These are the final entries from my dad's brief writing career, a diary which he started almost immediately after being released as a German POW. My father was a complicated man, and I considered him a cold bastard much of the time. These diaries, and some other letters he wrote to his own "mommy and daddy," opened my eyes in many ways.
I wish I had been a better son.
In addition to the personal impact, these diaries provide a brief glimpse into that greatest generation. Like my father, most WWII vets share very little about the sacrifices they made when the entire world needed them. Sadly, a thousand of them die daily, and with them the memory of a time when Americans were considered "prima."
My lazy senses responded sluggishly to the blare of a bugle that had commenced blowing about 5:30 this morning. Some character dramatically announced that it would be appreciated if everyone fell out. A true count was needed due to the fact that today had been chosen as 'the day' by the powers that be. I did not fall out. Soon after we drew rations and packed. At 11:30 we fell out, were issued cigarettes and were given cigars by the Russkies. Then, after waiting for the usual period, we marched to the exchange lot. As is usual in all these matters nothing went as scheduled. We waited in the exchange lot for almost three hours during which it rained most of the time. The trucks finally arrived and we loaded and were off.
Vonnegut, Dannine and I were lucky enough to get a civilian bus instead of a G.I. truck. Kruse, Jones, Coyle, Watson and Burns also piled into a civilian bus but unfortunately not the same one. After three hours rolled around we arrived in Halle.

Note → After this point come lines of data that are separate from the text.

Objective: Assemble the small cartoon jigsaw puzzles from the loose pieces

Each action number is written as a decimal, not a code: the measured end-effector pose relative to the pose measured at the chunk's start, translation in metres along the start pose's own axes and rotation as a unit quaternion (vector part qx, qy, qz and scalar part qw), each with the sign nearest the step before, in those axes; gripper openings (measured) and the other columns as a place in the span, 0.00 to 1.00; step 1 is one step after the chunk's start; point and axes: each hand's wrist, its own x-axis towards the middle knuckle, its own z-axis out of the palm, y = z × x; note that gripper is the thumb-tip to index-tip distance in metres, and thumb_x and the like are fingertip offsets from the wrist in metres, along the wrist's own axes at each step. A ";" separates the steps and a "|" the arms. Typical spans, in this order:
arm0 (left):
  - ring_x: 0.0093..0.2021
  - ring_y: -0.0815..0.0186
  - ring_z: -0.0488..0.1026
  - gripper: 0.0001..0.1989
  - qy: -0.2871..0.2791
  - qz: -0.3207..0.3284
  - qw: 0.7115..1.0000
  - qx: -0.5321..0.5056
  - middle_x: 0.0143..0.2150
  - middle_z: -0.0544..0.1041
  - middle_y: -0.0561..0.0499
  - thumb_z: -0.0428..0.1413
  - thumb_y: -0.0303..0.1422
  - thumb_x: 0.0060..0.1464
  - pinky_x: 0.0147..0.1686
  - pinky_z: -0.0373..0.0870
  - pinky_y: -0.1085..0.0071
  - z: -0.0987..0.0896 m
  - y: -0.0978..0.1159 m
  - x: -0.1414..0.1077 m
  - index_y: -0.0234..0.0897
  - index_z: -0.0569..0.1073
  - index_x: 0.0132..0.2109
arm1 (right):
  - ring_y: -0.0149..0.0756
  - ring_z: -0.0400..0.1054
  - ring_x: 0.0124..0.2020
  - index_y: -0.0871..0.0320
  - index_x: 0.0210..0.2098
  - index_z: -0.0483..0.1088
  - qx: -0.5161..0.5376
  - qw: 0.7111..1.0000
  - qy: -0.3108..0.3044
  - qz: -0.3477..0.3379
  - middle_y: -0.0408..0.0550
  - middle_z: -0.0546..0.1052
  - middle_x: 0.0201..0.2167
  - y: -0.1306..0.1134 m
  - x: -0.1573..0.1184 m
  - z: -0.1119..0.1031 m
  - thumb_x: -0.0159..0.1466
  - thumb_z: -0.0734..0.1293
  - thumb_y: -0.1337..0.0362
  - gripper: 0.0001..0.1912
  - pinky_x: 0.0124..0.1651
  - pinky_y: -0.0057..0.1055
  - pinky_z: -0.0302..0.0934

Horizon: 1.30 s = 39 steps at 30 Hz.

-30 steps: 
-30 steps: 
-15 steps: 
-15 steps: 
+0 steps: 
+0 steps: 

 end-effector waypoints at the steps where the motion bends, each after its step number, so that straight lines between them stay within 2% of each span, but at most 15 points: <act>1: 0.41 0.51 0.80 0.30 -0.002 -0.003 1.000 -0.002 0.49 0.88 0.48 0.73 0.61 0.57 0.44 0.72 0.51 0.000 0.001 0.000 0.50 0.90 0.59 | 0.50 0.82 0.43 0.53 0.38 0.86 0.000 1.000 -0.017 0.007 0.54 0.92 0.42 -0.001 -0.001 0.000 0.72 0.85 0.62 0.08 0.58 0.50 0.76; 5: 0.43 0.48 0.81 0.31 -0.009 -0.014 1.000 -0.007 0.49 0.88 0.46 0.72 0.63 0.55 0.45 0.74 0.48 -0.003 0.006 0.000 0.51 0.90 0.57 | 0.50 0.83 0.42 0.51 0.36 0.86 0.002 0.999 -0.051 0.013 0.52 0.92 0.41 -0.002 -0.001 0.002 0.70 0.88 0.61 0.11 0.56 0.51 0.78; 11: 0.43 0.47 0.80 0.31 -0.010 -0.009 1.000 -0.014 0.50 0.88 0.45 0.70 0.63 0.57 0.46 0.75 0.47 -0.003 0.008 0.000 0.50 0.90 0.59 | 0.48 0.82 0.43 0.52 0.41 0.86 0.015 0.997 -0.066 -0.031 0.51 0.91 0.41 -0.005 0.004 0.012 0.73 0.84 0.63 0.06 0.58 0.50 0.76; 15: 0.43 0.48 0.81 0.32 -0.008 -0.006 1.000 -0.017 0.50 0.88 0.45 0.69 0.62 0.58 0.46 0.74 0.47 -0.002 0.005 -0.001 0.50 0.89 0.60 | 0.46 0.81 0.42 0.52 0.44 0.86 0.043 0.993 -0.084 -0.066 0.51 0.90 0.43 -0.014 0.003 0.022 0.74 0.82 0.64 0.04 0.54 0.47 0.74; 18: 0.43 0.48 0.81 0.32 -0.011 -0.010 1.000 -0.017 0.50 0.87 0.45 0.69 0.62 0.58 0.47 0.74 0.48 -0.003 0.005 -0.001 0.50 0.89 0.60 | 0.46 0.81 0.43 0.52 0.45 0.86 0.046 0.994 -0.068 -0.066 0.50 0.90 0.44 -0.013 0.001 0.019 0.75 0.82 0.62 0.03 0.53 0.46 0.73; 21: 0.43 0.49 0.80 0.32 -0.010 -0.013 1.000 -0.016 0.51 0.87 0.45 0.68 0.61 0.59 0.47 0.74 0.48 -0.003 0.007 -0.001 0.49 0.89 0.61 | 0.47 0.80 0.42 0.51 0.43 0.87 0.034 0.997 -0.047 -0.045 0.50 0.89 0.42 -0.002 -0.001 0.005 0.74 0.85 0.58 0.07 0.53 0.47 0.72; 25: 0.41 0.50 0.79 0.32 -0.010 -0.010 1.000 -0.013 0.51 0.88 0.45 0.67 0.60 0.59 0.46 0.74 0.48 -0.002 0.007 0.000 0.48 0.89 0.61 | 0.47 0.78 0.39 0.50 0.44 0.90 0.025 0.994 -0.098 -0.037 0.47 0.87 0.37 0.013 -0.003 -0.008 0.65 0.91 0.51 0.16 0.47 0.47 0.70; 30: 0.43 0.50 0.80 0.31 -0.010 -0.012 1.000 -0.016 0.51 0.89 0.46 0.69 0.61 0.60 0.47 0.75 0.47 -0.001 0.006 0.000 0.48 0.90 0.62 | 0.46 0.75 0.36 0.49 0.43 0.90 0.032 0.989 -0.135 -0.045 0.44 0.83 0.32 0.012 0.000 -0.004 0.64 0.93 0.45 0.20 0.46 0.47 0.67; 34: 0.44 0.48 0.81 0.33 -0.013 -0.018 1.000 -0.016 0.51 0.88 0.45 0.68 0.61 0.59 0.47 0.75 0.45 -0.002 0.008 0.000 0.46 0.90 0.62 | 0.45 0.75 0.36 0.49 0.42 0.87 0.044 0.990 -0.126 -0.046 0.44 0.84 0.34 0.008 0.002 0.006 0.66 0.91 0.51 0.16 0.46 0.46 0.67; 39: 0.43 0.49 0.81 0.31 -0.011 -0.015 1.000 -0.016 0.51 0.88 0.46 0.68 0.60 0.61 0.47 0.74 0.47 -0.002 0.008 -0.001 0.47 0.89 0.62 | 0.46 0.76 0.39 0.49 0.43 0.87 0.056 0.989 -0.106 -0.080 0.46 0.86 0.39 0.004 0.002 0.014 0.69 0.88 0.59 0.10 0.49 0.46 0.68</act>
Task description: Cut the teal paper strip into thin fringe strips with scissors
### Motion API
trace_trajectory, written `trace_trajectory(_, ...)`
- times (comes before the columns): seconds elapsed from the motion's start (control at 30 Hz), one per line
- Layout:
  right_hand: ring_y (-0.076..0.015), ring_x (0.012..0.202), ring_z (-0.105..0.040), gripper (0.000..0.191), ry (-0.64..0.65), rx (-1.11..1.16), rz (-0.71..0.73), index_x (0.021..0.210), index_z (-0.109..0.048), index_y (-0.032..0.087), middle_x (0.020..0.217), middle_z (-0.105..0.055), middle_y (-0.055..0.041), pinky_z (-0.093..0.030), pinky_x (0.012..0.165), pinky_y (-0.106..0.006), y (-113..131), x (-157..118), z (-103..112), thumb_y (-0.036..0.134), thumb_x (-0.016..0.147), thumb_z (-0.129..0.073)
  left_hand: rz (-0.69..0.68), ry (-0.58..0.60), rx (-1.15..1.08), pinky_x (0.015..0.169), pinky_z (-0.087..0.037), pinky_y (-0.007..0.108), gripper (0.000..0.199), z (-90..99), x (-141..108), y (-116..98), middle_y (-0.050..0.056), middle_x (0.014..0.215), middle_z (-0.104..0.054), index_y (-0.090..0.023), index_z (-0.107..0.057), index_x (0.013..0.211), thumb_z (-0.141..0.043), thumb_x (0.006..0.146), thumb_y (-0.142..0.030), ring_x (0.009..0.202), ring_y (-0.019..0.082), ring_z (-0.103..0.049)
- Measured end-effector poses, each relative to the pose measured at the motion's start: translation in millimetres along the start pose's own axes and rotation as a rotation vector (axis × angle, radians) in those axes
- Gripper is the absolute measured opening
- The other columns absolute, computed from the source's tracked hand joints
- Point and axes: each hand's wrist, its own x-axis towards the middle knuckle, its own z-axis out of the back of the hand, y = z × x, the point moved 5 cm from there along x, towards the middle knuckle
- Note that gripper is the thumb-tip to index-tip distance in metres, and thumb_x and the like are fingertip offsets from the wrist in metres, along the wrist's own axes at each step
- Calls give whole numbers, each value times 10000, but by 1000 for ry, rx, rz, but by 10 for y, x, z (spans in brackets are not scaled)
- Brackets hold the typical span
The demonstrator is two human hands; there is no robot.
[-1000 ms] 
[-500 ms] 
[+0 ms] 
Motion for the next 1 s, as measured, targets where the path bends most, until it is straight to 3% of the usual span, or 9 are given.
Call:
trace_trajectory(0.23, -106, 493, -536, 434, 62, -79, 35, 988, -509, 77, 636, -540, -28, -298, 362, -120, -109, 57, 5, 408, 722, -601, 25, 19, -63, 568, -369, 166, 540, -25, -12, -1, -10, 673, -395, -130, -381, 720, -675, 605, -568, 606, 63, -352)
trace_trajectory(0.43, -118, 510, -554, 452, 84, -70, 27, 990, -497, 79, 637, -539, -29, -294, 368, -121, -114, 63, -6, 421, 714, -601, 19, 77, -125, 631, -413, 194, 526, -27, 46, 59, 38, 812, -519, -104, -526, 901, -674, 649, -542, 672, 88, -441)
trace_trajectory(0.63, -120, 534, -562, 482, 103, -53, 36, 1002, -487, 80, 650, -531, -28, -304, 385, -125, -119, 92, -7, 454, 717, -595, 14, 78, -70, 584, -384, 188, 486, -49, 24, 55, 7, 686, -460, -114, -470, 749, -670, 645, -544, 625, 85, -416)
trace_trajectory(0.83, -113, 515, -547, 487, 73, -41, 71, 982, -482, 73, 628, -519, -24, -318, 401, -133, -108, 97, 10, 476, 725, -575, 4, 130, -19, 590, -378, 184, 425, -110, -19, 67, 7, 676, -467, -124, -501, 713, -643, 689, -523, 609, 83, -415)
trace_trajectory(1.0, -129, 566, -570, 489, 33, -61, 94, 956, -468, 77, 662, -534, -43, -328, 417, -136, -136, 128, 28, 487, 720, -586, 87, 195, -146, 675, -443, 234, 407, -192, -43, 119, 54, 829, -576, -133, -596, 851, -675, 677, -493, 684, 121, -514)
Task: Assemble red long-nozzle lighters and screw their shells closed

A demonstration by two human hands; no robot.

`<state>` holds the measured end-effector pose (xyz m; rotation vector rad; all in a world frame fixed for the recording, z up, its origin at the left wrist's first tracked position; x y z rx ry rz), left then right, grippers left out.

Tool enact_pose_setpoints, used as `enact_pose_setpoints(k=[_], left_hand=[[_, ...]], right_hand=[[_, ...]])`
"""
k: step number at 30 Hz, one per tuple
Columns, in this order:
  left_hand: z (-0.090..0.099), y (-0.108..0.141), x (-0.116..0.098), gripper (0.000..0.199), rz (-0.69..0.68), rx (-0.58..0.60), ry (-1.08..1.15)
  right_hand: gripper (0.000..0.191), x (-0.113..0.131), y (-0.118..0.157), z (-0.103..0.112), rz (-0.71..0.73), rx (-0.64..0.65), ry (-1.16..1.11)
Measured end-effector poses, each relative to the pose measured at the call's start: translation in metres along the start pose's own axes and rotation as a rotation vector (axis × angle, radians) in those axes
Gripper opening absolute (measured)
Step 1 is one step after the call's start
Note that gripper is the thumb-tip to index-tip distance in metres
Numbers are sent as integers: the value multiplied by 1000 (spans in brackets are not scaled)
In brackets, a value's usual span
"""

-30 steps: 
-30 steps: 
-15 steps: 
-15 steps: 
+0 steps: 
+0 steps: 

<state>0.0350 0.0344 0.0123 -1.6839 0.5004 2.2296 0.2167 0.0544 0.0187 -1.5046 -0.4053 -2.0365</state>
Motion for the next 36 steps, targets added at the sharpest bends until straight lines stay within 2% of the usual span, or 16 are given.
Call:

According to the authorities we will be here three days at the most waiting to be flown via C-47 to LeHavre, France.
I have just digested my first Army food in 6 months - '5 in one' rations consisting of ham and sweet spuds, cheese, crackers, pineapple, rice pudding cigarettes and chocolate. How amazed the limeys were when we told them that the above was for one meal and not one day! We got separated from Jones, Kruse, Coyle, Watson and Burns.
Awoke, washed and drew more '5 in 1' rations of the same unsurpassed American caliber. Before much of the day had passed we moved to a new area of camp. They are separating the English and Americans. I wish they had done that six months ago. Spent the rest of the day on my lazy back reading.
Routine day. I showered, deloused, read, ate and am about to turn in. Red Cross Clubmobile presented itself and I basked in about six doughnuts and a cup of real coffee. Prima.
This is the latest installment from my dad's short-lived diary, penned shortly after his release from a German POW camp. In these entries, my eighty pound and half-starved father worries about his brother, Art, who was then serving in the South Pacific.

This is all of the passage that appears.